■ Task statement ■
For the material that follows, return exactly the lines from the one with "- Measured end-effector" through the one with "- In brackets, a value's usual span", both ends included.

■ Given data ■
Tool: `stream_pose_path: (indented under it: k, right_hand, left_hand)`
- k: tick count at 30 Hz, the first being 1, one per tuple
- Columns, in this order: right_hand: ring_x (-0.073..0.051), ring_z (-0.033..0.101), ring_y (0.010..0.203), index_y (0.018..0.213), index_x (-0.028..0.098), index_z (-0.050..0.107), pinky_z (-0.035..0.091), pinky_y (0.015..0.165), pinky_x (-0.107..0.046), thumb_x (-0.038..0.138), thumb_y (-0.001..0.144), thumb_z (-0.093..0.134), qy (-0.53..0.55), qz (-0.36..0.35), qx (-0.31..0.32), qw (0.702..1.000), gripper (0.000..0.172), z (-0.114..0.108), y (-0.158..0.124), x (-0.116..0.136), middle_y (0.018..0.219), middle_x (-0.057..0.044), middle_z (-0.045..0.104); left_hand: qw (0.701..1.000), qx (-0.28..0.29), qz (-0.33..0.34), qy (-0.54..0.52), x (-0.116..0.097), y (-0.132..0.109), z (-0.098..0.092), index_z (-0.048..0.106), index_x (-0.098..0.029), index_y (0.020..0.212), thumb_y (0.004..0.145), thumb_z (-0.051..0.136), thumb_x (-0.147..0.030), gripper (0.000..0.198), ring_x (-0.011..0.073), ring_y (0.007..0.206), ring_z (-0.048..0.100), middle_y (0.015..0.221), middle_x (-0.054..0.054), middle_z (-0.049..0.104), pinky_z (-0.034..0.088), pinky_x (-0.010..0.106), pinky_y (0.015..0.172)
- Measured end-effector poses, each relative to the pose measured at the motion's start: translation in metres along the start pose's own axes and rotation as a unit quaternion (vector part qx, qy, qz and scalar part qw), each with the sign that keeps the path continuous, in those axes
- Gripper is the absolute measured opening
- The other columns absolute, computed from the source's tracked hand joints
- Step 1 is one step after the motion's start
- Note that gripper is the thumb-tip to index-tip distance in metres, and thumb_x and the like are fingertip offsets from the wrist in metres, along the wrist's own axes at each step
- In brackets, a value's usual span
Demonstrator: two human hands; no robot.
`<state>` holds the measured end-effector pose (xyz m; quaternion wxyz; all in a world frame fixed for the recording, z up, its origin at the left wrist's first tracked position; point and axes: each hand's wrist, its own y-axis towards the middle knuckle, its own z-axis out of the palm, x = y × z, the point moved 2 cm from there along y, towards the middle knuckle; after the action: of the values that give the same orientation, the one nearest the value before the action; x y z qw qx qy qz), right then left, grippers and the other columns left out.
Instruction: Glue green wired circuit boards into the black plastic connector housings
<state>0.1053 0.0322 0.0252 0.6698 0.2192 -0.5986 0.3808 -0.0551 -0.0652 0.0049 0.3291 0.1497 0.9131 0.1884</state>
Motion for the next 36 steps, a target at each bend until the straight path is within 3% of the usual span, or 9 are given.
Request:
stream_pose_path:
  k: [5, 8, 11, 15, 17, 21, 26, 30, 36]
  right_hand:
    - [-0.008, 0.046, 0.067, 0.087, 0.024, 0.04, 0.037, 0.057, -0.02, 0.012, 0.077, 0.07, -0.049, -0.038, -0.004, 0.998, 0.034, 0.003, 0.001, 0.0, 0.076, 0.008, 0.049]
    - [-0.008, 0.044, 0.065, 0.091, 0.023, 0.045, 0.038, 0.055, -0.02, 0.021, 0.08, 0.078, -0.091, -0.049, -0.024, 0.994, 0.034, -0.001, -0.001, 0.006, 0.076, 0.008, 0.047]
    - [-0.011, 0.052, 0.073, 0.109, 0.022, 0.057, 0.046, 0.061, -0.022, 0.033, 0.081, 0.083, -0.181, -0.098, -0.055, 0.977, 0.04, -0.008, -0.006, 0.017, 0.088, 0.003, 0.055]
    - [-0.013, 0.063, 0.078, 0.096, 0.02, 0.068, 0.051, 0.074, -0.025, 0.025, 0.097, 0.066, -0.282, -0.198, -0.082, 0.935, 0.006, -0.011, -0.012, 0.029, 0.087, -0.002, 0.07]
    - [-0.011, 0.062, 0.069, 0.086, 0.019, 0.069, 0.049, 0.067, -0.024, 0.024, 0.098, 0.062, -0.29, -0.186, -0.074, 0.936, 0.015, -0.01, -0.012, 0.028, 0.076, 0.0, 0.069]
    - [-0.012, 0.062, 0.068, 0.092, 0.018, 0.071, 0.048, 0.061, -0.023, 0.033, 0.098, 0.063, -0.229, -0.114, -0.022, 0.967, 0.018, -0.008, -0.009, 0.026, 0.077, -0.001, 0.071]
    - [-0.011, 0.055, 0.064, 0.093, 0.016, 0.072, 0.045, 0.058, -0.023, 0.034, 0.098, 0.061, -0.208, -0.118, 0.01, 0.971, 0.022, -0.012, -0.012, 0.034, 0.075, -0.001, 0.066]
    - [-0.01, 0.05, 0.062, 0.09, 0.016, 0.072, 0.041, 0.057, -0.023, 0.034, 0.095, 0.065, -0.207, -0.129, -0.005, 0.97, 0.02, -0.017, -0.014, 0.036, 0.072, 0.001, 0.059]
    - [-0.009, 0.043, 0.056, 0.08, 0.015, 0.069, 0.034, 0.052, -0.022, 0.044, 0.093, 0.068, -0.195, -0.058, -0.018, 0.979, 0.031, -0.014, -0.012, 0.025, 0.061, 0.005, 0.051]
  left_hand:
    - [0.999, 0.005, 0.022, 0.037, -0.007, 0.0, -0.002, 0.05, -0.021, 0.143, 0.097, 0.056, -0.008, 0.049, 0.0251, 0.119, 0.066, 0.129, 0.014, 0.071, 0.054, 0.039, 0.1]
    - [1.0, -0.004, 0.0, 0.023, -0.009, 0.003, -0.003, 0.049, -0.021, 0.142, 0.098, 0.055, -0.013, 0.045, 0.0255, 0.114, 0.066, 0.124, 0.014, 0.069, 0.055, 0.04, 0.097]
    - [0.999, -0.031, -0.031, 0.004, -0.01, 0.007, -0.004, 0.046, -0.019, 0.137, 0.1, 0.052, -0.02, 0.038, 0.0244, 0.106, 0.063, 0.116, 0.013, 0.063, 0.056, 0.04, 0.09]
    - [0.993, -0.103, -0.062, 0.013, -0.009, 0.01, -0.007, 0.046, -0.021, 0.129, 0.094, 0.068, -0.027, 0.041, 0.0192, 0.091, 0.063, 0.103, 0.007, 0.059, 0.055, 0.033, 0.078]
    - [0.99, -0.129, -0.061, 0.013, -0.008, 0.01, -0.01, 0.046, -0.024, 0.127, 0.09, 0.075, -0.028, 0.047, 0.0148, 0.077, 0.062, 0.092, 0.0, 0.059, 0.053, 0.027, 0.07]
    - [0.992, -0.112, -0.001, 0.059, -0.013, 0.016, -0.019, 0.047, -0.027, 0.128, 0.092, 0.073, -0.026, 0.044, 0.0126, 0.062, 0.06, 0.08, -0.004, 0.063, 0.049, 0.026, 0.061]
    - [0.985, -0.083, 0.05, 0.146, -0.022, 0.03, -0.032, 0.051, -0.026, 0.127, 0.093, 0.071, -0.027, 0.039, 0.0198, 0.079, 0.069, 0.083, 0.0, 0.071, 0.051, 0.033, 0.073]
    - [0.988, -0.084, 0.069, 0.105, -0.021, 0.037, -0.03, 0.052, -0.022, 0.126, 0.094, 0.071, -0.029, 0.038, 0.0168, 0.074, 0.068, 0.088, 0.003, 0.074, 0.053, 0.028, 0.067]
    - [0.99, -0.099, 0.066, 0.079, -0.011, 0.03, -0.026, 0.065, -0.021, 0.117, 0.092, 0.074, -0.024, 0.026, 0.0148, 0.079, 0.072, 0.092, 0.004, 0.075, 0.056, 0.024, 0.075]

■ Your response ■
- Measured end-effector poses, each relative to the pose measured at the motion's start: translation in metres along the start pose's own axes and rotation as a unit quaternion (vector part qx, qy, qz and scalar part qw), each with the sign that keeps the path continuous, in those axes
- Gripper is the absolute measured opening
- The other columns absolute, computed from the source's tracked hand joints
- Step 1 is one step after the motion's start
- Note that gripper is the thumb-tip to index-tip distance in metres, and thumb_x and the like are fingertip offsets from the wrist in metres, along the wrist's own axes at each step
- In brackets, a value's usual span

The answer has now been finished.